I was really only up there to swap out the 500watt frensels with something with a real throw.


----------



## Les (Jun 7, 2009)

I see what you're saying. There's a high school in my area which is fairly new (1994) that only has 14 channels on the FOH catwalk, yet a full fly system and 500 seat capacity. Apparently it was designed to be more of a music hall before the theatre program was introduced. They just received a new lighting and dimming package a few years ago because they were using Century radials (hand-me-downs from the old Community Theatre). 

Funny thing is, my Alma Mater, Denton High School has always had a huge theatre and full theatre program for it's 50+ years in existence. Just got a $9m theatre renovation in 2001 (has it really been that long???) with 2 96ch. Sensor Racks, Expression3 console and Strand/Altman lighting.

The new high school, Guyer has 3 Sensor 96's and ETC/Altman/Strand lighting. Something like 48 dimmers FOH.


----------



## waynehoskins (Jun 8, 2009)

Les said:


> The new high school, Guyer has 3 Sensor 96's and ETC/Altman/Strand lighting. Something like 48 dimmers FOH.

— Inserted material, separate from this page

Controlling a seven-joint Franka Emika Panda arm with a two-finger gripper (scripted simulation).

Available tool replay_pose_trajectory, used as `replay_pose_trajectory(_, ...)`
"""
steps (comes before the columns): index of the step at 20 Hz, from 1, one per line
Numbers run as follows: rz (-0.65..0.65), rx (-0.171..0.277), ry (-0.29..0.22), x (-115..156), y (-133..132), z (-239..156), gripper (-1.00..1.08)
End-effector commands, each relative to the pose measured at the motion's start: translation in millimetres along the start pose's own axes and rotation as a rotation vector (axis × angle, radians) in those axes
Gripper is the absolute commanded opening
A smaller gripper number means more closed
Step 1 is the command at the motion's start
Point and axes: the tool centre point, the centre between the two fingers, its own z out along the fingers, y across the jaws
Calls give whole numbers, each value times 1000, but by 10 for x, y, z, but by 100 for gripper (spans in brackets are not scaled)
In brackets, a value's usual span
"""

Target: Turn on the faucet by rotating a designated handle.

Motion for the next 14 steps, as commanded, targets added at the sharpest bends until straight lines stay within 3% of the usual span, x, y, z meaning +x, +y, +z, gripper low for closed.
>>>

Wow .. the high school I came from (and guest design at now) in Arlington has pretty much a MD288 half-rack for the whole thing. It's a challenge lighting that place. FOH? 6 dimmers. But you know, it's fun in that weird sort of way (the same way that I also want to do a show once on a piano board and on a three-preset, just for the experience).


----------



## Grommet (Jun 8, 2009)

it was fun lighting this show. we had the 4 dimmers for FOH the permantly fixed strip lights and we purchased some PAR 56s for some side lights. 

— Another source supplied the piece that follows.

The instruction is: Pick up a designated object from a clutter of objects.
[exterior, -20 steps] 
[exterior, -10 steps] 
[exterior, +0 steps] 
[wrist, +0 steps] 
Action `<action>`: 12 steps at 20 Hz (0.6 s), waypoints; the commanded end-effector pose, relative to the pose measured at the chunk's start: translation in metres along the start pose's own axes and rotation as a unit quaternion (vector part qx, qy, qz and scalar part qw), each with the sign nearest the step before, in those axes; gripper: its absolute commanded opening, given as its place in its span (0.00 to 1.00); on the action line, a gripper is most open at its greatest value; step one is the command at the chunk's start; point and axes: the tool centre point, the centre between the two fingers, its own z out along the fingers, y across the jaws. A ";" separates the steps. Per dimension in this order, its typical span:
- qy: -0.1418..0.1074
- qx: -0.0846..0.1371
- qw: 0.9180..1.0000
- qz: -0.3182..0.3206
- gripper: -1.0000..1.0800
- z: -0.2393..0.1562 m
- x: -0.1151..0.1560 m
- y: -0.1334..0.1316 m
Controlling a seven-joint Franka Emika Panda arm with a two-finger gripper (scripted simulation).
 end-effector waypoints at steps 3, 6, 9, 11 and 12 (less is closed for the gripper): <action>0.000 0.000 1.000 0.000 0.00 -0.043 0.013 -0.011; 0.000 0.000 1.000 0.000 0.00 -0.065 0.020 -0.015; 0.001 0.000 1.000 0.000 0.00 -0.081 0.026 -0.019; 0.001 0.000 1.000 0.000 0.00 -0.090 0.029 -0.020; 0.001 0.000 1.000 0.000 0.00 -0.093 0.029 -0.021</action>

i had one kid on the Mantrix board and another kid on the little lexicon board that was connected to the side lighting. 

they loved it. understood it and how it can be bigger. 

What i try to convey to the kids is that theater is suppose to be very flexible. We are suppose to make this large boring room transport a few hudred people to another world/time. I want to be able to take all the lights down so i can put them some where else.

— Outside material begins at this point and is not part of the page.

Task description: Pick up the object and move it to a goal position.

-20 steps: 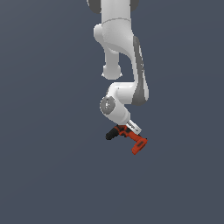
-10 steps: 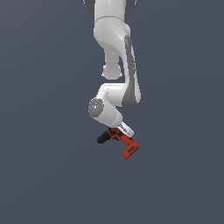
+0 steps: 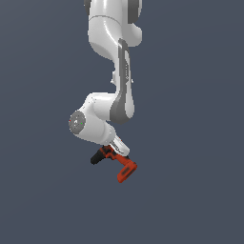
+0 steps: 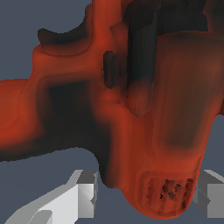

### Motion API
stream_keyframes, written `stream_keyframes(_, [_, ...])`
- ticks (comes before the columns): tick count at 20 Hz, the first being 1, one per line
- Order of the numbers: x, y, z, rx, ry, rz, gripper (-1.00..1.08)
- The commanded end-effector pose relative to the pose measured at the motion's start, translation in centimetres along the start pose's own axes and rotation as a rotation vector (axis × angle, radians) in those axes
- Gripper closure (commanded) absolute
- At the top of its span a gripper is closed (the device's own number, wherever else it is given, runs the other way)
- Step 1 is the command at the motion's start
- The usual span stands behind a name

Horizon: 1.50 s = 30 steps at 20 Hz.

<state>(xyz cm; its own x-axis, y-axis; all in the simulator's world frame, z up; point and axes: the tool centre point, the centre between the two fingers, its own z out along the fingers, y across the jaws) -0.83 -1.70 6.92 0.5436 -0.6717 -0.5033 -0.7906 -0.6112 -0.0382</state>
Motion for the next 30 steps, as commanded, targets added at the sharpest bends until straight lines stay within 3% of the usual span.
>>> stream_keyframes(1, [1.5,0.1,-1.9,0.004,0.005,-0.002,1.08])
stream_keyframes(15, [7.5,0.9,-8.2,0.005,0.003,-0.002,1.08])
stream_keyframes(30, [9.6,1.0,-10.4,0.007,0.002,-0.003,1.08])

The new theaters are more flexible but are still ridged at the same time. Since the cable is already ran from the dimmers to the electric or from the sound mixer to the stage you don't really get the whole picture. It can take awhile to convey that its a dimmer not just a numbered socket.


----------



## Grommet (Jun 8, 2009)

it was fun lighting this show. we had the 4 dimmers for FOH the permantly fixed strip lights and we purchased some PAR 56s for some side lights. 

i had one kid on the Mantrix board and another kid on the little lexicon board that was connected to the side lighting. 

they loved it. understood it and how it can be bigger. 

What i try to convey to the kids is that theater is suppose to be very flexible. We are suppose to make this large boring room transport a few hudred people to another world/time. I want to be able to take all the lights down so i can put them some where else.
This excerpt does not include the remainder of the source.